The Mechanism of the Inhibitory Effect of Progesterone on Lymphocyte Cytotoxicity: II. Relationship Between Cytotoxicity and the Cyclooxygenase Pathway of Arachidonic Acid Metabolism
Article first published online: 9 MAY 2013
American Journal of Reproductive Immunology and Microbiology
Volume 9, Issue 1, pages 19–22, September 1985
How to Cite
SZEKERES-BARTHO, J., FALKAY, G., TÖRÖK, A. and PACSA, A.S. (1985), The Mechanism of the Inhibitory Effect of Progesterone on Lymphocyte Cytotoxicity: II. Relationship Between Cytotoxicity and the Cyclooxygenase Pathway of Arachidonic Acid Metabolism. American Journal of Reproductive Immunology and Microbiology, 9: 19–22. doi: 10.1111/j.1600-0897.1985.tb00335.x
- Issue published online: 9 MAY 2013
- Article first published online: 9 MAY 2013
- Accepted June 19, 1985
- Arachidonic acid metabolites;
ABSTRACT: In the previous paper we have demonstrated that progesterone-treated lymphocytes of healthy pregnant women produce a 34,000 MW protein that inhibits cytotoxic activity and prostaglandin F2α synthesis. Since recently it has been shown that certain leukotrienes have a stimulatory effect on natural killer activity, in this study an attempt was made to determine whether there is a relationship between cytotoxicity and PGF2α synthesis or if alterations in the values of these parameters are independent.
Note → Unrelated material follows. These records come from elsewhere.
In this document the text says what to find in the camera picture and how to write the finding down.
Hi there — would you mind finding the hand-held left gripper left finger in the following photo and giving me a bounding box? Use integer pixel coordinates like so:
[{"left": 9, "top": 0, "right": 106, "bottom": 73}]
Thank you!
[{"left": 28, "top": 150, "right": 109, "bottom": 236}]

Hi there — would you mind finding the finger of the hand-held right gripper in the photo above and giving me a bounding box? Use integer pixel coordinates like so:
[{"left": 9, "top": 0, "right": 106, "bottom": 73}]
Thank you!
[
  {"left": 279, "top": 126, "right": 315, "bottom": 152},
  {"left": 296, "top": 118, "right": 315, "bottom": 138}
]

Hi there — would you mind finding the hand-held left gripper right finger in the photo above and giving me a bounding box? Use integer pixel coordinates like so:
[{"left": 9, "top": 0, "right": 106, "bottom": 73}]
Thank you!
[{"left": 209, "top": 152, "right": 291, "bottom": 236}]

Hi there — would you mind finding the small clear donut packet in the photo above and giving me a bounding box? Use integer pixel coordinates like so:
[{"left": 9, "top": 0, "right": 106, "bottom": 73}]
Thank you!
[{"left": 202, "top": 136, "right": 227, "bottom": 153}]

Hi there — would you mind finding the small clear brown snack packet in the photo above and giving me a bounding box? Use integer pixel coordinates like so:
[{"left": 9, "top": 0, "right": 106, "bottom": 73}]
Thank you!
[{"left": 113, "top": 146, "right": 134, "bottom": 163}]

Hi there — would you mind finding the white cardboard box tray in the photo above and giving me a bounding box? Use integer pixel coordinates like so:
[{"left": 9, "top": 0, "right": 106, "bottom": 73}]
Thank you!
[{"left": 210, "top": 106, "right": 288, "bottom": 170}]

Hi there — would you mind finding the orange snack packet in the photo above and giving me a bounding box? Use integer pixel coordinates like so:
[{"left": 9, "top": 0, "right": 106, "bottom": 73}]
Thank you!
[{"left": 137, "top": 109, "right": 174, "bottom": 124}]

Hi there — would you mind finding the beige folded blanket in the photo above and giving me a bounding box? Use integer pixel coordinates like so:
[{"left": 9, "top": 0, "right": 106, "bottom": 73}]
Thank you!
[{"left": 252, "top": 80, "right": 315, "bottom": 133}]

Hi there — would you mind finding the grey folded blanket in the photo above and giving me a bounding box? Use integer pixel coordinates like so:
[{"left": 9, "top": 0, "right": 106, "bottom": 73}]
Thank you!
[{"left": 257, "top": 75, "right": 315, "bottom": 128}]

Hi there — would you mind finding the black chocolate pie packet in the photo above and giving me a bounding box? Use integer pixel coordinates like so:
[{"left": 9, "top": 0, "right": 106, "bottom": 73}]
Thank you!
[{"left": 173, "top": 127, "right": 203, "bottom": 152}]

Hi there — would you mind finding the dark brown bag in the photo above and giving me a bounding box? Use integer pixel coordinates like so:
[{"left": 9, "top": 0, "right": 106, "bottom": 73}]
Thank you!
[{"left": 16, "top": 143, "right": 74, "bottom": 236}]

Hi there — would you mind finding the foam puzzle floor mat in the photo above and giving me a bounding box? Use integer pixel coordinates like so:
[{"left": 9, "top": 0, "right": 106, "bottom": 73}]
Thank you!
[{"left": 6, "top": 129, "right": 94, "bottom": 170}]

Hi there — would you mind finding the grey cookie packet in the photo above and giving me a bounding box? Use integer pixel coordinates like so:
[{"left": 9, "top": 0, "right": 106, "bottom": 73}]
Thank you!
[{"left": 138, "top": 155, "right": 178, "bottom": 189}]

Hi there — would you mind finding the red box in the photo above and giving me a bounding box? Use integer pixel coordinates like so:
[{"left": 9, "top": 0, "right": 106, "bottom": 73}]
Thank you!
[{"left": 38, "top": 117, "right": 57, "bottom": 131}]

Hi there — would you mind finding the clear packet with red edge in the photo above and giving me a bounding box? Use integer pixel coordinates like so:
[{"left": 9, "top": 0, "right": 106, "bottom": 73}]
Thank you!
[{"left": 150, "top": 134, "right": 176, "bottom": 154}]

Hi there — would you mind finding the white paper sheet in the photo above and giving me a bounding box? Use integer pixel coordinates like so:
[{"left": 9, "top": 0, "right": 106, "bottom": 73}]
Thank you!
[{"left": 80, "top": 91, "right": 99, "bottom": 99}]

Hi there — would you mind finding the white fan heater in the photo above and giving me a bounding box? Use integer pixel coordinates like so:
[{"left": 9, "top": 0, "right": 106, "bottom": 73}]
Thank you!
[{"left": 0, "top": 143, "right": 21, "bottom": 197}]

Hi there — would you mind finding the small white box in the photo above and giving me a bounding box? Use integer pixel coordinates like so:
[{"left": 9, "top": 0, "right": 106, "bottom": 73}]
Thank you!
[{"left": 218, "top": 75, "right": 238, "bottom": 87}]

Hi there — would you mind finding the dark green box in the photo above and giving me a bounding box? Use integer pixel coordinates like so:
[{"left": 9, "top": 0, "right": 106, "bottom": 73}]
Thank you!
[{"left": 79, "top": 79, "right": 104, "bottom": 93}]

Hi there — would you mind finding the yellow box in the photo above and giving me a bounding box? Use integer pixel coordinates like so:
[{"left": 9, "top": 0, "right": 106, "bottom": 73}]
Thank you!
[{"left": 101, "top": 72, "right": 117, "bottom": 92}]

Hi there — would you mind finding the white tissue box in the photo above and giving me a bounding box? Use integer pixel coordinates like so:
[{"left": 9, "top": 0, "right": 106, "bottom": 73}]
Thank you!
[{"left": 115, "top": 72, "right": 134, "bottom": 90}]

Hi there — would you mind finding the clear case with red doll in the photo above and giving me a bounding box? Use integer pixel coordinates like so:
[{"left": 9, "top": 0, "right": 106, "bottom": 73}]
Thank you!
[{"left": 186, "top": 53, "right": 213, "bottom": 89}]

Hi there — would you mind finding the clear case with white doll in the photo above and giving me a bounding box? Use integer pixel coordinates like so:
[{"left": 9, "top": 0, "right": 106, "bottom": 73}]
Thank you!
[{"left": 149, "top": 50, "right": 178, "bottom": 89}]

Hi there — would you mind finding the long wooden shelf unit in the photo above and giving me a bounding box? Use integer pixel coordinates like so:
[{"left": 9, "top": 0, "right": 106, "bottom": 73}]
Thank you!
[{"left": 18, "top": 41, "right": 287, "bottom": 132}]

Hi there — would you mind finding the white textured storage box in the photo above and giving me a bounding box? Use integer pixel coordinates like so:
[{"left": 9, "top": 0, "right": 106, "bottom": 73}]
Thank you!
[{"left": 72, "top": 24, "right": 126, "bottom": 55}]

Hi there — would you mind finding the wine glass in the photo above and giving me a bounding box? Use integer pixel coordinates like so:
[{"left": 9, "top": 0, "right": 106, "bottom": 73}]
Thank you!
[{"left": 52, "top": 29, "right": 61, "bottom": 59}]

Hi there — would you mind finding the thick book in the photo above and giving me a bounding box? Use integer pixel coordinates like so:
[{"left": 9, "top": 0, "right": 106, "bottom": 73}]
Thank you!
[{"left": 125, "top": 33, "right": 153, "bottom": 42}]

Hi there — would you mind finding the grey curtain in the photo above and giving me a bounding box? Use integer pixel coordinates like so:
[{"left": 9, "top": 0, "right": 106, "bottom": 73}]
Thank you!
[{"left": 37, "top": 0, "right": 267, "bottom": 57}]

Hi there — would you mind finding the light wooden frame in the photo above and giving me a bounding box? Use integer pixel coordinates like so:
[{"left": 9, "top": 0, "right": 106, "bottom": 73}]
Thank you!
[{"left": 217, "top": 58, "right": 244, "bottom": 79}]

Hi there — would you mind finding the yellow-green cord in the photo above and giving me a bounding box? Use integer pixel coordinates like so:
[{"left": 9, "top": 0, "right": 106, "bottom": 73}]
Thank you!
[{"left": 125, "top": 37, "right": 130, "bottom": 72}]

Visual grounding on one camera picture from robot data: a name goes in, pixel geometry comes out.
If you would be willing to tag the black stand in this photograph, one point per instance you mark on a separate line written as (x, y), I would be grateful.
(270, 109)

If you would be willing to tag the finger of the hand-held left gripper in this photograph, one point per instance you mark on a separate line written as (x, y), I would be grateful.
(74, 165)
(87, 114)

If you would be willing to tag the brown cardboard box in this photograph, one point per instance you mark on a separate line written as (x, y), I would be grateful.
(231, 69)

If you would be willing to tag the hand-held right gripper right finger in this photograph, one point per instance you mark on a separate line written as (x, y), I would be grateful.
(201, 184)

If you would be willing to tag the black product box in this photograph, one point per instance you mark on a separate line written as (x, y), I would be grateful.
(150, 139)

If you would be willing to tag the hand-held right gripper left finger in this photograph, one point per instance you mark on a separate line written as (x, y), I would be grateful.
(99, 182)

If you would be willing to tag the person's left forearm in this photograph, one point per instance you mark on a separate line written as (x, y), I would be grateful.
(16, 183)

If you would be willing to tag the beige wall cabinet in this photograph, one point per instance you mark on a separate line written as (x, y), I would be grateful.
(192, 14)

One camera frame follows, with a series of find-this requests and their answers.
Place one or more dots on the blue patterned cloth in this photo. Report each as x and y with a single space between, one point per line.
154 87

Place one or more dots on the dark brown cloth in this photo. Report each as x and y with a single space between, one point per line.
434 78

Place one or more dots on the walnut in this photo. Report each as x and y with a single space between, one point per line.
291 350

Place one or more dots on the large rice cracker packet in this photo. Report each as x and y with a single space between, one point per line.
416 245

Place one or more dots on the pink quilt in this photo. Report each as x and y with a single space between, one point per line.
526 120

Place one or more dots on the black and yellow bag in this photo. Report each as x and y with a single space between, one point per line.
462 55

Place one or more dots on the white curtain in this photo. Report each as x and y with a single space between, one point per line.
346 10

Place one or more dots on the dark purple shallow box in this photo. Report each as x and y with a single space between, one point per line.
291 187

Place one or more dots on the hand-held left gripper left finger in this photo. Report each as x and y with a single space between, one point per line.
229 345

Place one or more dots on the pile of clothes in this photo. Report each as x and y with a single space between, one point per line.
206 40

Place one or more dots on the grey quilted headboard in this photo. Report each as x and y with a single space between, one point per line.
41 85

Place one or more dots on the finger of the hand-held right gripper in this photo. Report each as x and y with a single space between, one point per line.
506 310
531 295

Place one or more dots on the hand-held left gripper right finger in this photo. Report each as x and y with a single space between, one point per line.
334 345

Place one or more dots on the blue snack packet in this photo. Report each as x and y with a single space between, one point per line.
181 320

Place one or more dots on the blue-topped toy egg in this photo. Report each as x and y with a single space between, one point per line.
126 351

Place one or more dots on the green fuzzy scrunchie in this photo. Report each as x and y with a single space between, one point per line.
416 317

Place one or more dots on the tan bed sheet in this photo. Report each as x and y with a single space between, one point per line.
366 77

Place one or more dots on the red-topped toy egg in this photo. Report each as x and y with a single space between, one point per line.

Arachidonic acid increased cytotoxic activity of healthy pregnant women's peripheral blood mononuclear cells (PBMC) in a concentration-dependent manner. Exogenous arachidonic acid was able to counteract the blocking effect of the above-mentioned protein produced by progesterone-treated lymphocytes. To determine whether the products of the cyclooxygenase or the lipoxygenase pathway of arachidonic acid metabolism are responsible for increased cytotoxicity, both enzyme systems were blocked separately. Both indomethacin and the lipoxygenase inhibitor BW 755C reduced cytotoxicity in a dose-dependent fashion. However, the lipoxygenase inhibitor prevented prostaglandin synthesis to the same extent, or even more than indomethacin, in all concentrations used; so, its blocking effect cannot be considered as supportive evidence for the role of leukotrienes in cytotoxicity. On the other hand, lipopolysaccharide, with a selective stimulatory effect on prostaglandin synthesis, increased cytotoxicity. Lipopolysaccharide had no effect on progesterone-pretreated PBMC. The above data allow the assumption that besides leukotrienes, cyclooxygenase products may also increase cytotoxicity.